* Work to be completed:
In this material, which lines include the string "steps"? Show them.

___ Data excerpt ___

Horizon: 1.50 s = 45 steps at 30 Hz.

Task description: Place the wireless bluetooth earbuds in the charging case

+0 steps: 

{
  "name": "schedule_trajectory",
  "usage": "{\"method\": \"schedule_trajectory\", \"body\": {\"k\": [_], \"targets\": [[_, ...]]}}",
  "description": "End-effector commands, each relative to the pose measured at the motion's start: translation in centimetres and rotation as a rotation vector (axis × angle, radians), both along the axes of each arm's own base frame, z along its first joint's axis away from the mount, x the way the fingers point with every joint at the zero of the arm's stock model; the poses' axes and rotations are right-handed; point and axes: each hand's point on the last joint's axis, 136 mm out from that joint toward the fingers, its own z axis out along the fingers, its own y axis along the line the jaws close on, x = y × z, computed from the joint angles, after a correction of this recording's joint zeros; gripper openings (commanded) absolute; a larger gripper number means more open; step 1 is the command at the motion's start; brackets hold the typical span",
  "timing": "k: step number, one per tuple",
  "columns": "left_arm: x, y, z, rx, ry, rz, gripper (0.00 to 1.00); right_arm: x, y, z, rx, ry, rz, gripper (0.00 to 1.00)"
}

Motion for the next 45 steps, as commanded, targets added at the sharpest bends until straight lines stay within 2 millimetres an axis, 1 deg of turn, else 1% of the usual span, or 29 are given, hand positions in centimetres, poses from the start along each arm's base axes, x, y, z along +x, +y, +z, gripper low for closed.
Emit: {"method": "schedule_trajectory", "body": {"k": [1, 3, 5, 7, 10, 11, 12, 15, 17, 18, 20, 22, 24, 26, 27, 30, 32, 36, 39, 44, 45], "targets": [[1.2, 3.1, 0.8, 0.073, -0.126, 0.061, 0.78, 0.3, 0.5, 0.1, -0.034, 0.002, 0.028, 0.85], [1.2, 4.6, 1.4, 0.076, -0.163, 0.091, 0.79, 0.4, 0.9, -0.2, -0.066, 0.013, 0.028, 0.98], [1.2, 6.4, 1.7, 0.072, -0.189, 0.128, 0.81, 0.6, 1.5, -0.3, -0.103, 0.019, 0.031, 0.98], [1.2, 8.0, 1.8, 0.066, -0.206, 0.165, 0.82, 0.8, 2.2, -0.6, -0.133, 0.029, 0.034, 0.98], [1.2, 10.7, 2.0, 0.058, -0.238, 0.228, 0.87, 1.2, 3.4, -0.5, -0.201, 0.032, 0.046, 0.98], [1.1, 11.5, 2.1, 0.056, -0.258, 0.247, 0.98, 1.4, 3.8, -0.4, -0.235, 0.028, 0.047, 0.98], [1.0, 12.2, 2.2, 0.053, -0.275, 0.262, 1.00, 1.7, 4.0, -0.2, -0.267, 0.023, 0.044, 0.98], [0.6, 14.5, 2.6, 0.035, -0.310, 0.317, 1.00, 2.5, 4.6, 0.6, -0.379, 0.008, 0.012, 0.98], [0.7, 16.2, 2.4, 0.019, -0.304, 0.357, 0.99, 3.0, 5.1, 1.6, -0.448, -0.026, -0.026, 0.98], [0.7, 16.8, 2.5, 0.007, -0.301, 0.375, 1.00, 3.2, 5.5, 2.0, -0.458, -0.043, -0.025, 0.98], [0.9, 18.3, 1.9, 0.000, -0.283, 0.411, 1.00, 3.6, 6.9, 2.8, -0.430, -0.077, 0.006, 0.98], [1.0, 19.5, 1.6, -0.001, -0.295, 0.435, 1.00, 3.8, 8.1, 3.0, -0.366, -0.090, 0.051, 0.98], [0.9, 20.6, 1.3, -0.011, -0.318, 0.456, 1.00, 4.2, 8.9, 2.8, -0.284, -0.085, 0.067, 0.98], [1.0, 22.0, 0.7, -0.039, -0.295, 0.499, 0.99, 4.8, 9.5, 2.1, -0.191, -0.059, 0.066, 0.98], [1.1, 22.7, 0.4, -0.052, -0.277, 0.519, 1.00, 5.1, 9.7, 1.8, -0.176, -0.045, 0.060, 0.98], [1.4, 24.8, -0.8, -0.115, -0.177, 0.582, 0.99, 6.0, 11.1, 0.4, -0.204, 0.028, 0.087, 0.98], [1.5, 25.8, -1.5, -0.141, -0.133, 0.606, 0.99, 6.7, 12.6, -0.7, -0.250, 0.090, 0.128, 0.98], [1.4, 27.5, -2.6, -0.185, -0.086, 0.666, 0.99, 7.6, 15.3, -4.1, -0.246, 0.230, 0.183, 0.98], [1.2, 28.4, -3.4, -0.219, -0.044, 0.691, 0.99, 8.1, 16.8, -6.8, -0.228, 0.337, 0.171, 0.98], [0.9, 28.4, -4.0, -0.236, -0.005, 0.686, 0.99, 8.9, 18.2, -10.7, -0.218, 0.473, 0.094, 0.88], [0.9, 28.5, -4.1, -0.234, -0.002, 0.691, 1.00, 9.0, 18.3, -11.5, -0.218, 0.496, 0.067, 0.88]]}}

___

* Exercise solution:
Horizon: 1.50 s = 45 steps at 30 Hz.
+0 steps: 
Motion for the next 45 steps, as commanded, targets added at the sharpest bends until straight lines stay within 2 millimetres an axis, 1 deg of turn, else 1% of the usual span, or 29 are given, hand positions in centimetres, poses from the start along each arm's base axes, x, y, z along +x, +y, +z, gripper low for closed.

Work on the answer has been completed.